Exercise objective:
Output every entry below word for word, without its pictures.

[Records from a collection]
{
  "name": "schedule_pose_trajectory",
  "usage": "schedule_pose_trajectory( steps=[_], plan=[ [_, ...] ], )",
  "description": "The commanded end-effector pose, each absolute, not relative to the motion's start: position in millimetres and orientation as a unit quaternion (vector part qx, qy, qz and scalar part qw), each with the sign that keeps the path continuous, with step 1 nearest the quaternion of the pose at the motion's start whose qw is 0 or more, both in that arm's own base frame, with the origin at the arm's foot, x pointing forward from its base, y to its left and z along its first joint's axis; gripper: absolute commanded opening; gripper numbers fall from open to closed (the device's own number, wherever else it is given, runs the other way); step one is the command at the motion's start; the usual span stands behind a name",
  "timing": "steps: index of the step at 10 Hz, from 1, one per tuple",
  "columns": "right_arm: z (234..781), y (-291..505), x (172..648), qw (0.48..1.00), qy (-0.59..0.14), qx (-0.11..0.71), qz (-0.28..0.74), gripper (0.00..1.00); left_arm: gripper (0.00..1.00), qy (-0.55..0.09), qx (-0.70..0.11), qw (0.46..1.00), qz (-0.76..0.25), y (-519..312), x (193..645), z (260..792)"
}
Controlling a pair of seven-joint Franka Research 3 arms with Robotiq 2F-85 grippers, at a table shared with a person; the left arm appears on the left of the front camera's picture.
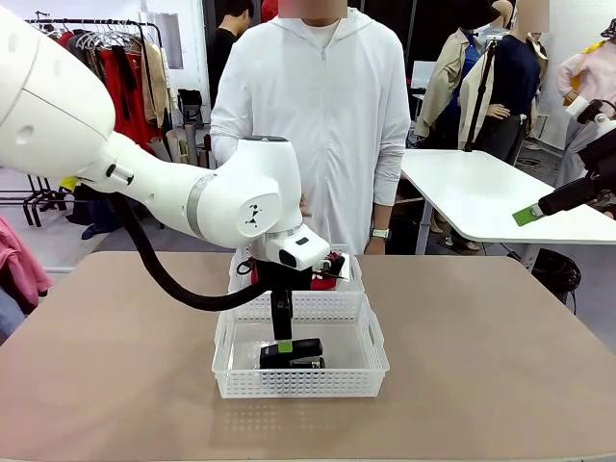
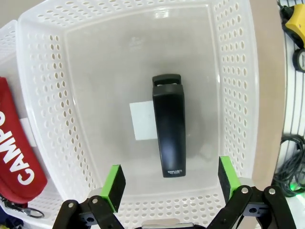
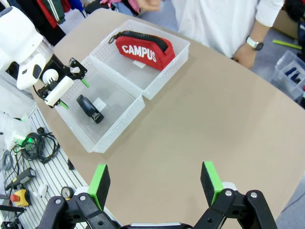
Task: Distribute items into two baskets.
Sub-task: Place the picked Stapler into the Organizing basket as instructed by the person.
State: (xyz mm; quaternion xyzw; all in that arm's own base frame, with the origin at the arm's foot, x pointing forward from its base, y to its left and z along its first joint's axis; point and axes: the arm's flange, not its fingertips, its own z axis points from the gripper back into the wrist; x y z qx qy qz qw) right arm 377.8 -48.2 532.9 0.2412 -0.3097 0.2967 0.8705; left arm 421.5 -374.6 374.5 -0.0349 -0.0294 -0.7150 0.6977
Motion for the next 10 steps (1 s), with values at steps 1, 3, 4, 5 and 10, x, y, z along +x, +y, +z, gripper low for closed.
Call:
schedule_pose_trajectory(
  steps=[1,3,4,5,10],
  plan=[
    [533.5,-48.6,377.6,0.870,-0.311,0.242,0.296,1.00,1.00,-0.037,-0.037,0.698,-0.714,-376.0,424.3,369.4],
    [533.5,-48.6,377.6,0.870,-0.311,0.242,0.296,1.00,1.00,-0.037,-0.037,0.698,-0.714,-376.0,424.3,369.4],
    [533.5,-48.6,377.6,0.870,-0.311,0.242,0.296,1.00,1.00,-0.037,-0.037,0.698,-0.714,-376.0,424.3,369.4],
    [533.5,-48.6,377.6,0.870,-0.311,0.242,0.296,1.00,1.00,-0.037,-0.037,0.698,-0.714,-376.0,424.3,369.4],
    [533.5,-48.6,377.6,0.870,-0.311,0.242,0.296,1.00,1.00,-0.037,-0.037,0.698,-0.714,-376.0,424.3,369.4]
  ],
)
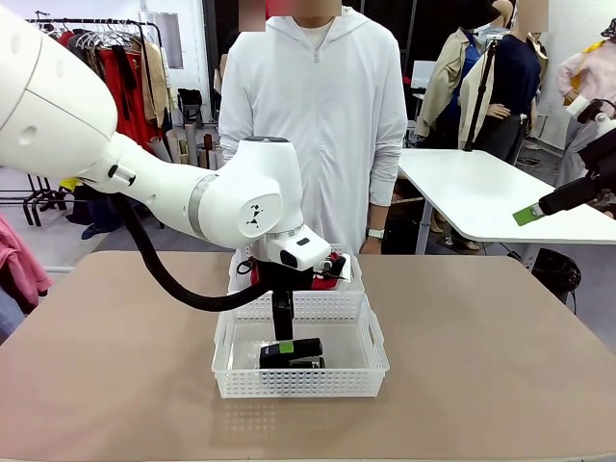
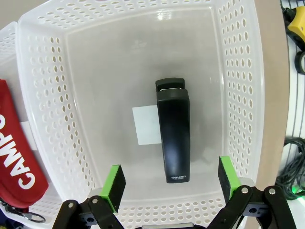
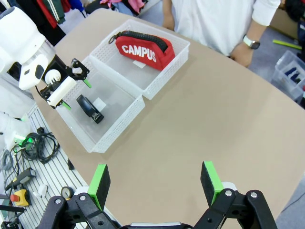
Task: Distribute items into two baskets.
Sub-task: Place the picked Stapler into the Organizing basket as instructed by the person.
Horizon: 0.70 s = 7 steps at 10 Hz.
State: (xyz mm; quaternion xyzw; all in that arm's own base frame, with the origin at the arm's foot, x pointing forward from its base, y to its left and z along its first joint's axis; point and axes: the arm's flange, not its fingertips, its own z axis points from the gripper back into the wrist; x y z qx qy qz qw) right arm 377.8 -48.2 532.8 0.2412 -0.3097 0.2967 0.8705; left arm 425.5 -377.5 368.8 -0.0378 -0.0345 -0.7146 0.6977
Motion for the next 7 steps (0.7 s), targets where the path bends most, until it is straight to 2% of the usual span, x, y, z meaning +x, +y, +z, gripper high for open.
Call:
schedule_pose_trajectory(
  steps=[1,5,7],
  plan=[
    [534,-49,378,0.870,-0.311,0.242,0.296,1.00,1.00,-0.037,-0.037,0.698,-0.714,-376,424,369],
    [534,-49,378,0.870,-0.311,0.242,0.296,1.00,1.00,-0.035,-0.038,0.698,-0.715,-378,425,369],
    [534,-49,378,0.870,-0.311,0.242,0.296,1.00,1.00,-0.073,-0.055,0.742,-0.665,-354,437,413]
  ],
)
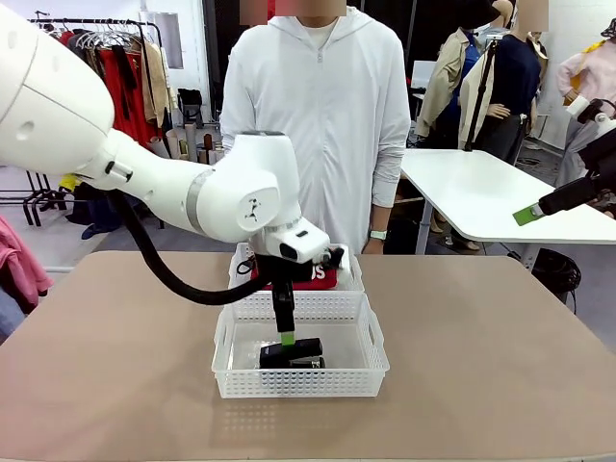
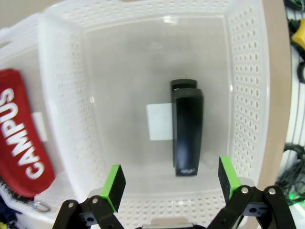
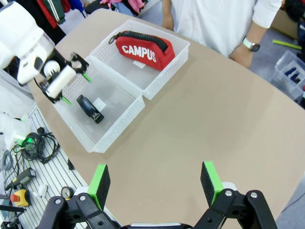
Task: Distribute items into two baskets.
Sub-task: Place the picked Stapler into the Organizing basket as instructed by the person.
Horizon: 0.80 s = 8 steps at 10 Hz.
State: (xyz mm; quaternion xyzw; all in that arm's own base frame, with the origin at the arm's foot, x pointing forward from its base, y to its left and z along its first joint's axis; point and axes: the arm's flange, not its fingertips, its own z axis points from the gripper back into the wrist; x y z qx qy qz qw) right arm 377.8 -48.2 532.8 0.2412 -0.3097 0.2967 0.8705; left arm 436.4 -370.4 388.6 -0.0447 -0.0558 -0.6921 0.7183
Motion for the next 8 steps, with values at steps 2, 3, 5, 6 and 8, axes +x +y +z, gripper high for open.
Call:
schedule_pose_trajectory(
  steps=[2,3,5,6,8],
  plan=[
    [534,-49,378,0.870,-0.311,0.242,0.296,1.00,1.00,-0.096,-0.089,0.777,-0.616,-315,471,450],
    [534,-49,378,0.870,-0.311,0.242,0.296,1.00,1.00,-0.105,-0.135,0.788,-0.592,-288,490,467],
    [534,-49,378,0.870,-0.311,0.242,0.296,1.00,1.00,-0.132,-0.166,0.818,-0.534,-230,507,487],
    [534,-49,378,0.870,-0.311,0.242,0.296,1.00,1.00,-0.157,-0.177,0.831,-0.503,-204,509,497],
    [534,-49,378,0.870,-0.311,0.242,0.296,1.00,1.00,-0.205,-0.208,0.842,-0.454,-154,496,536]
  ],
)
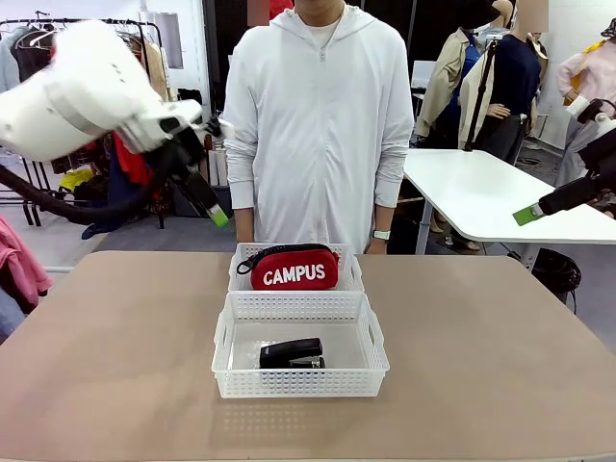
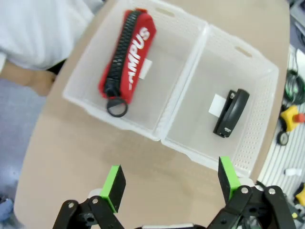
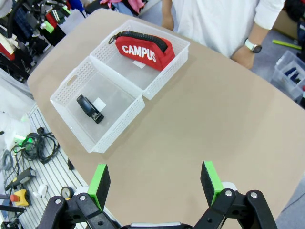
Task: Distribute items into two baskets.
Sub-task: Place the picked Stapler into the Organizing basket as instructed by the person.
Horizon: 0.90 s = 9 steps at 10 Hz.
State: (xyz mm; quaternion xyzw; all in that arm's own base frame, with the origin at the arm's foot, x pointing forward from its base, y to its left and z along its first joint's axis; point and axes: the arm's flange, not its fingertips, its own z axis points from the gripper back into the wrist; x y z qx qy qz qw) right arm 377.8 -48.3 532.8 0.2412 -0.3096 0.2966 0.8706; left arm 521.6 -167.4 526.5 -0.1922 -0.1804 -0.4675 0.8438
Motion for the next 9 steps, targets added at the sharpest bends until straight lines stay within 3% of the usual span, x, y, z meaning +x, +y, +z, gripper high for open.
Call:
schedule_pose_trajectory(
  steps=[1,3,5,9],
  plan=[
    [534,-49,378,0.870,-0.311,0.242,0.296,1.00,1.00,-0.220,-0.216,0.849,-0.429,-129,485,549],
    [534,-49,378,0.870,-0.311,0.242,0.296,1.00,1.00,-0.267,-0.241,0.839,-0.407,-88,446,568],
    [534,-49,378,0.870,-0.311,0.242,0.296,1.00,1.00,-0.268,-0.256,0.846,-0.383,-47,416,563],
    [534,-49,378,0.870,-0.311,0.242,0.296,1.00,1.00,-0.301,-0.304,0.837,-0.342,28,399,524]
  ],
)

Answer area:
{
  "name": "schedule_pose_trajectory",
  "usage": "schedule_pose_trajectory( steps=[_], plan=[ [_, ...] ], )",
  "description": "The commanded end-effector pose, each absolute, not relative to the motion's start: position in millimetres and orientation as a unit quaternion (vector part qx, qy, qz and scalar part qw), each with the sign that keeps the path continuous, with step 1 nearest the quaternion of the pose at the motion's start whose qw is 0 or more, both in that arm's own base frame, with the origin at the arm's foot, x pointing forward from its base, y to its left and z along its first joint's axis; gripper: absolute commanded opening; gripper numbers fall from open to closed (the device's own number, wherever else it is given, runs the other way); step one is the command at the motion's start; the usual span stands behind a name",
  "timing": "steps: index of the step at 10 Hz, from 1, one per tuple",
  "columns": "right_arm: z (234..781), y (-291..505), x (172..648), qw (0.48..1.00), qy (-0.59..0.14), qx (-0.11..0.71), qz (-0.28..0.74), gripper (0.00..1.00); left_arm: gripper (0.00..1.00), qy (-0.55..0.09), qx (-0.70..0.11), qw (0.46..1.00), qz (-0.76..0.25), y (-519..312), x (193..645), z (260..792)"
}
Controlling a pair of seven-joint Franka Research 3 arms with Robotiq 2F-85 grippers, at a table shared with a person; the left arm appears on the left of the front camera's picture.
Task: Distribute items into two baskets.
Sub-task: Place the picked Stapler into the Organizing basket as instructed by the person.
State: (xyz mm; quaternion xyzw; all in that arm's own base frame, with the origin at the arm's foot, x pointing forward from its base, y to its left and z along its first joint's axis; point and axes: the arm's flange, not its fingertips, its own z axis points from the gripper back into the wrist; x y z qx qy qz qw) right arm 377.8 -48.2 532.9 0.2412 -0.3097 0.2967 0.8705; left arm 421.5 -374.6 374.5 -0.0349 -0.0294 -0.7150 0.6977
Motion for the next 10 steps (1 s), with values at steps 1, 3, 4, 5 and 10, x, y, z along +x, +y, +z, gripper low for closed.
Call:
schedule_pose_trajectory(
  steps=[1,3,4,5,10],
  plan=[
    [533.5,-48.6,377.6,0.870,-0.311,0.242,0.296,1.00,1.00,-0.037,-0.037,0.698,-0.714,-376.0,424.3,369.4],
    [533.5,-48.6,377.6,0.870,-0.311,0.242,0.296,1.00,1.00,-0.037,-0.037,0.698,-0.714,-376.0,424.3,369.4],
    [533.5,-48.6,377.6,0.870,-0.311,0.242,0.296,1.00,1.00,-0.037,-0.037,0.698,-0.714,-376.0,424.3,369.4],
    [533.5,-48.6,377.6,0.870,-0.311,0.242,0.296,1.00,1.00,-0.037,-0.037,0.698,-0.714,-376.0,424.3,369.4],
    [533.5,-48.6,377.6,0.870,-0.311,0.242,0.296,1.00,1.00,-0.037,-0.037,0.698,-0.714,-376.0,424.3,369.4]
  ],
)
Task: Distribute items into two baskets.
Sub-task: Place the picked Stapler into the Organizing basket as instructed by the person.
Horizon: 0.70 s = 7 steps at 10 Hz.
State: (xyz mm; quaternion xyzw; all in that arm's own base frame, with the origin at the arm's foot, x pointing forward from its base, y to its left and z along its first joint's axis; point and axes: the arm's flange, not its fingertips, its own z axis points from the gripper back into the wrist; x y z qx qy qz qw) right arm 377.8 -48.2 532.8 0.2412 -0.3097 0.2967 0.8705; left arm 425.5 -377.5 368.8 -0.0378 -0.0345 -0.7146 0.6977
Motion for the next 7 steps (0.7 s), targets where the path bends most, until it is straight to 2% of the usual span, x, y, z meaning +x, +y, +z, gripper high for open.
Call:
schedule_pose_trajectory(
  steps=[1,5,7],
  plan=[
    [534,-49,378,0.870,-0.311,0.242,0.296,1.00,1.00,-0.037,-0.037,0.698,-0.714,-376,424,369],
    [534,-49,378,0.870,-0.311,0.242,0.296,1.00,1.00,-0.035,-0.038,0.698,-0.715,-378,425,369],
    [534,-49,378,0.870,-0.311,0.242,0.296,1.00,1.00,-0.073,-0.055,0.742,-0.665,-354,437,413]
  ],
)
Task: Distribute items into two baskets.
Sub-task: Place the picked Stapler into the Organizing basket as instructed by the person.
Horizon: 0.80 s = 8 steps at 10 Hz.
State: (xyz mm; quaternion xyzw; all in that arm's own base frame, with the origin at the arm's foot, x pointing forward from its base, y to its left and z along its first joint's axis; point and axes: the arm's flange, not its fingertips, its own z axis points from the gripper back into the wrist; x y z qx qy qz qw) right arm 377.8 -48.2 532.8 0.2412 -0.3097 0.2967 0.8705; left arm 436.4 -370.4 388.6 -0.0447 -0.0558 -0.6921 0.7183
Motion for the next 8 steps, with values at steps 2, 3, 5, 6 and 8, axes +x +y +z, gripper high for open.
Call:
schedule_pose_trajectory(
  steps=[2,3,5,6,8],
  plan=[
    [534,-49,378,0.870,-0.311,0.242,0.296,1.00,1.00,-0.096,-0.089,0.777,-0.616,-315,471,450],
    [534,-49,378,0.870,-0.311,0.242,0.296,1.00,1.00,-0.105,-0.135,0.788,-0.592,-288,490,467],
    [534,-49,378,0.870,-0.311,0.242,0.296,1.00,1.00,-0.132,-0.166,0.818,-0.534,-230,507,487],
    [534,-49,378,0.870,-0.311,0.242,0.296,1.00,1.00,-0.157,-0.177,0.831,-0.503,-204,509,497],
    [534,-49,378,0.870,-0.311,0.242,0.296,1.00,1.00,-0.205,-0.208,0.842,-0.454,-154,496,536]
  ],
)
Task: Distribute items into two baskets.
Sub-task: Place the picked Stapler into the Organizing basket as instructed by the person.
Horizon: 0.90 s = 9 steps at 10 Hz.
State: (xyz mm; quaternion xyzw; all in that arm's own base frame, with the origin at the arm's foot, x pointing forward from its base, y to its left and z along its first joint's axis; point and axes: the arm's flange, not its fingertips, its own z axis points from the gripper back into the wrist; x y z qx qy qz qw) right arm 377.8 -48.3 532.8 0.2412 -0.3096 0.2966 0.8706; left arm 521.6 -167.4 526.5 -0.1922 -0.1804 -0.4675 0.8438
Motion for the next 9 steps, targets added at the sharpest bends until straight lines stay within 3% of the usual span, x, y, z meaning +x, +y, +z, gripper high for open.
Call:
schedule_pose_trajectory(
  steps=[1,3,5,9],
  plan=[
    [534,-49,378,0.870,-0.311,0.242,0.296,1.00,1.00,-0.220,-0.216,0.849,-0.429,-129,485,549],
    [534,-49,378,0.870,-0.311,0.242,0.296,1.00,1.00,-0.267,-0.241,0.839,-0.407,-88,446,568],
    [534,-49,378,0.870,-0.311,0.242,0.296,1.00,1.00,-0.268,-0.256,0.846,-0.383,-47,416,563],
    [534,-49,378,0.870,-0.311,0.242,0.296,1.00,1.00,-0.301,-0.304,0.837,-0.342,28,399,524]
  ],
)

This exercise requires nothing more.